The listing is to be returned word for word, without its images.
[Provided records Boundary: Start]
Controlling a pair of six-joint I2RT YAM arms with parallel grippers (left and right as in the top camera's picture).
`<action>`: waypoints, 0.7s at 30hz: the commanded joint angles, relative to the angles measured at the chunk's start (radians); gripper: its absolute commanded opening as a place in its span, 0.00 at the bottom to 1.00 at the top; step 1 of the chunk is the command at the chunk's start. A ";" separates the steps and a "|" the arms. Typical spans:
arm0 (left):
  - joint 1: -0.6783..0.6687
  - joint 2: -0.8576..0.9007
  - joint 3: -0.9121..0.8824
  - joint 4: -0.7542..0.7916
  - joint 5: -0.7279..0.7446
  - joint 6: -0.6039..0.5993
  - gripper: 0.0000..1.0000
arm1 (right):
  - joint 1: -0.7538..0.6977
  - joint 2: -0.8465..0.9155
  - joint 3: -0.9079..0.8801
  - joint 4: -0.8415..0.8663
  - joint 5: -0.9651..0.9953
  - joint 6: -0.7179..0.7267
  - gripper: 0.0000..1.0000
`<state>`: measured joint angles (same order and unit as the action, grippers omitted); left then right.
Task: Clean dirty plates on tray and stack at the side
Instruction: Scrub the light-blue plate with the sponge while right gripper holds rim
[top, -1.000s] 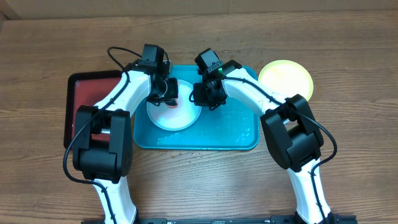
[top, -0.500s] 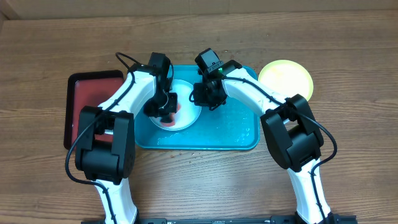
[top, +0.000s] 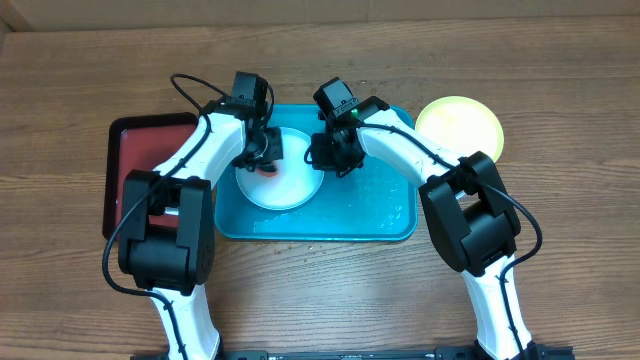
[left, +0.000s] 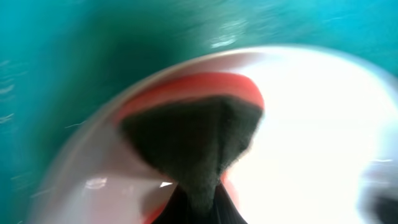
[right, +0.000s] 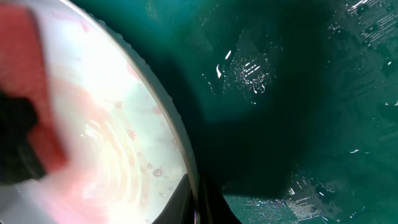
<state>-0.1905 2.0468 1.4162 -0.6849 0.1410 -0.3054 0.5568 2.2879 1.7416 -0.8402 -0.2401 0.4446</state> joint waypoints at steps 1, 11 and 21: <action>-0.023 0.013 0.018 0.008 0.240 -0.034 0.04 | -0.004 0.085 -0.048 -0.028 0.082 -0.003 0.04; -0.024 0.012 0.020 -0.240 -0.052 0.072 0.04 | -0.004 0.085 -0.048 -0.032 0.082 -0.003 0.04; 0.137 -0.021 0.270 -0.517 -0.148 -0.068 0.04 | -0.004 0.085 -0.048 -0.032 0.082 -0.003 0.04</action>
<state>-0.1085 2.0480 1.5822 -1.1778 0.0402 -0.3130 0.5568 2.2879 1.7416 -0.8410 -0.2409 0.4446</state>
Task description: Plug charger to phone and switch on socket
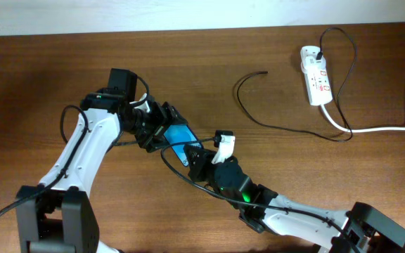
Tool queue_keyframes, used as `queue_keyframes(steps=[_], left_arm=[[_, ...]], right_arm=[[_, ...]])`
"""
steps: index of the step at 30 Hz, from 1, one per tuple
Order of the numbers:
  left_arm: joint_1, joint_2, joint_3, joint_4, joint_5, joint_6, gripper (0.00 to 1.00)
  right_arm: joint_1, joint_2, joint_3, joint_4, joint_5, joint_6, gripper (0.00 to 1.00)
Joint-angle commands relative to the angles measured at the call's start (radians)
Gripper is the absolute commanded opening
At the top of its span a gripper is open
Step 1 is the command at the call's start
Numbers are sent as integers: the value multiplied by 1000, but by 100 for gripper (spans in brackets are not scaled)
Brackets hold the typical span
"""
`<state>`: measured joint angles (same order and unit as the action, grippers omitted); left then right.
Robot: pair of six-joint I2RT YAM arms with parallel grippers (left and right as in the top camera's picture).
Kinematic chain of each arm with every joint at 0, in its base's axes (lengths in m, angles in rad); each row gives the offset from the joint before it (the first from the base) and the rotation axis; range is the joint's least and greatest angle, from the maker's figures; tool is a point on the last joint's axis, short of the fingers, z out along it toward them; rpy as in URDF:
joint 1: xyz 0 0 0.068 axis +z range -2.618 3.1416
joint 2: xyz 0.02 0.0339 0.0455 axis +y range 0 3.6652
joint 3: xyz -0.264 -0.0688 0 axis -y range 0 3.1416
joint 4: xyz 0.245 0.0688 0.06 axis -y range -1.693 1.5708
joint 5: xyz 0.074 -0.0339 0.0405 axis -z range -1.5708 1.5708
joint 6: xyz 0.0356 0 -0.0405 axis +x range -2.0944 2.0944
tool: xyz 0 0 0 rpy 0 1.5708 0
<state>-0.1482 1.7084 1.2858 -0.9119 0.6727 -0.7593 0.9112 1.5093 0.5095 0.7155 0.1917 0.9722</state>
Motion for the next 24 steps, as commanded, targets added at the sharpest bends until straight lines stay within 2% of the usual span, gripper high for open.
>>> queue_keyframes(steps=[1,3,5,6,7,8,15,17,20,24], left_arm=[[-9,-3,5,-2,11,-10,61],[-9,-3,5,-2,16,-10,70],[-9,-3,5,-9,19,-10,82],[-9,-3,5,-9,19,-10,82],[-9,-3,5,-9,19,-9,94],[-9,-3,5,-9,19,-9,99],[-9,-3,5,-9,20,51,99],[-9,-3,5,-27,19,121,99],[-9,-3,5,-102,-51,216,99],[-9,-3,5,-153,-66,261,99]], right_arm=[[15,-16,24,51,-94,97,4],[-12,-16,24,52,-128,197,4],[-54,-16,24,52,-207,200,4],[-71,-16,24,52,-241,200,4],[-88,-16,24,52,-273,200,4],[-92,-16,24,52,-287,200,4],[-93,-16,24,25,-306,211,4],[-93,-16,24,-14,-324,86,4],[-94,-16,24,-58,-324,76,4],[-93,-16,24,-115,-378,-196,4]])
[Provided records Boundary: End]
→ **Result of this exercise**
Controlling a pair of six-joint I2RT YAM arms with parallel grippers (left and right as in the top camera's picture).
`<action>`: waypoints, 0.7s at 30hz: the commanded joint angles, relative to the angles measured at the chunk's start (radians); gripper: its absolute commanded opening as a place in its span, 0.00 at the bottom to 1.00 at the top; step 1 of the chunk is the command at the chunk's start. A ";" separates the steps and a "|" the arms. Typical spans:
arm0 (left):
  - joint 1: -0.6783..0.6687
  - joint 2: -0.8576..0.9007
  - joint 3: -0.9121..0.8824
  - joint 4: -0.7542..0.7916
  - joint 5: -0.7279..0.7446
  - joint 6: -0.6039..0.5993
  - gripper: 0.0000..1.0000
arm1 (right):
  - joint 1: -0.7538..0.6977
  - joint 2: -0.8465..0.9155
  - joint 3: -0.9079..0.8801
  - joint 4: -0.8415..0.8663
  - joint 5: -0.9651..0.9953
  - joint 6: -0.7179..0.7267
  - gripper: 0.0000..1.0000
`<state>`: measured joint angles (same order and unit as the action, grippers omitted); left then right.
Task: Clean dirty plates on tray and stack at the side
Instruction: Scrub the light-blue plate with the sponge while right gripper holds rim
[top, -1.000s] 
[top, -0.500s] 
[top, +0.000s] 
[left, +0.000s] 
[right, +0.000s] 
<state>-0.1905 2.0468 1.4162 -0.6849 0.1410 -0.3054 0.5568 2.2879 1.7416 -0.8402 -0.2401 0.4446</state> joint waypoints at steps 1, 11 and 21: <action>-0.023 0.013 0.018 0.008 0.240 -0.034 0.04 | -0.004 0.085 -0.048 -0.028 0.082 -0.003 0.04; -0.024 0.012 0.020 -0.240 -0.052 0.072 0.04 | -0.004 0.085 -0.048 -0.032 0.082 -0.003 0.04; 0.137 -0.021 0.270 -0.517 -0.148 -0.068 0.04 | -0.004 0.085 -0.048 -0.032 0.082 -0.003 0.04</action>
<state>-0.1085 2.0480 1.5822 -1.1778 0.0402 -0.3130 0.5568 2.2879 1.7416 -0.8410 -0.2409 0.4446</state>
Task description: Plug charger to phone and switch on socket
Tool queue_keyframes, used as `queue_keyframes(steps=[_], left_arm=[[_, ...]], right_arm=[[_, ...]])`
"""
steps: index of the step at 30 Hz, from 1, one per tuple
Order of the numbers:
  left_arm: joint_1, joint_2, joint_3, joint_4, joint_5, joint_6, gripper (0.00 to 1.00)
  right_arm: joint_1, joint_2, joint_3, joint_4, joint_5, joint_6, gripper (0.00 to 1.00)
Joint-angle commands relative to the angles measured at the call's start (radians)
Gripper is the absolute commanded opening
At the top of its span a gripper is open
Step 1 is the command at the call's start
Numbers are sent as integers: the value multiplied by 1000, but by 100 for gripper (spans in brackets are not scaled)
Brackets hold the typical span
"""
`<state>`: measured joint angles (same order and unit as the action, grippers omitted); left then right.
Robot: pair of six-joint I2RT YAM arms with parallel grippers (left and right as in the top camera's picture).
Kinematic chain of each arm with every joint at 0, in its base's axes (lengths in m, angles in rad); each row gives the offset from the joint before it (the first from the base) and the rotation axis; range is the joint's least and greatest angle, from the maker's figures; tool is a point on the last joint's axis, short of the fingers, z out along it toward them; rpy as in URDF:
joint 1: xyz 0 0 0.068 axis +z range -2.618 3.1416
joint 2: xyz 0.02 0.0339 0.0455 axis +y range 0 3.6652
joint 3: xyz -0.264 -0.0688 0 axis -y range 0 3.1416
joint 4: xyz 0.245 0.0688 0.06 axis -y range -1.693 1.5708
joint 5: xyz 0.074 -0.0339 0.0405 axis -z range -1.5708 1.5708
joint 6: xyz 0.0356 0 -0.0405 axis +x range -2.0944 2.0944
tool: xyz 0 0 0 rpy 0 1.5708 0
<state>-0.1482 1.7084 1.2858 -0.9119 0.6727 -0.7593 0.9112 1.5093 0.5095 0.7155 0.1917 0.9722</state>
Motion for the next 24 steps, as commanded, targets added at the sharpest bends until straight lines stay within 2% of the usual span, gripper high for open.
>>> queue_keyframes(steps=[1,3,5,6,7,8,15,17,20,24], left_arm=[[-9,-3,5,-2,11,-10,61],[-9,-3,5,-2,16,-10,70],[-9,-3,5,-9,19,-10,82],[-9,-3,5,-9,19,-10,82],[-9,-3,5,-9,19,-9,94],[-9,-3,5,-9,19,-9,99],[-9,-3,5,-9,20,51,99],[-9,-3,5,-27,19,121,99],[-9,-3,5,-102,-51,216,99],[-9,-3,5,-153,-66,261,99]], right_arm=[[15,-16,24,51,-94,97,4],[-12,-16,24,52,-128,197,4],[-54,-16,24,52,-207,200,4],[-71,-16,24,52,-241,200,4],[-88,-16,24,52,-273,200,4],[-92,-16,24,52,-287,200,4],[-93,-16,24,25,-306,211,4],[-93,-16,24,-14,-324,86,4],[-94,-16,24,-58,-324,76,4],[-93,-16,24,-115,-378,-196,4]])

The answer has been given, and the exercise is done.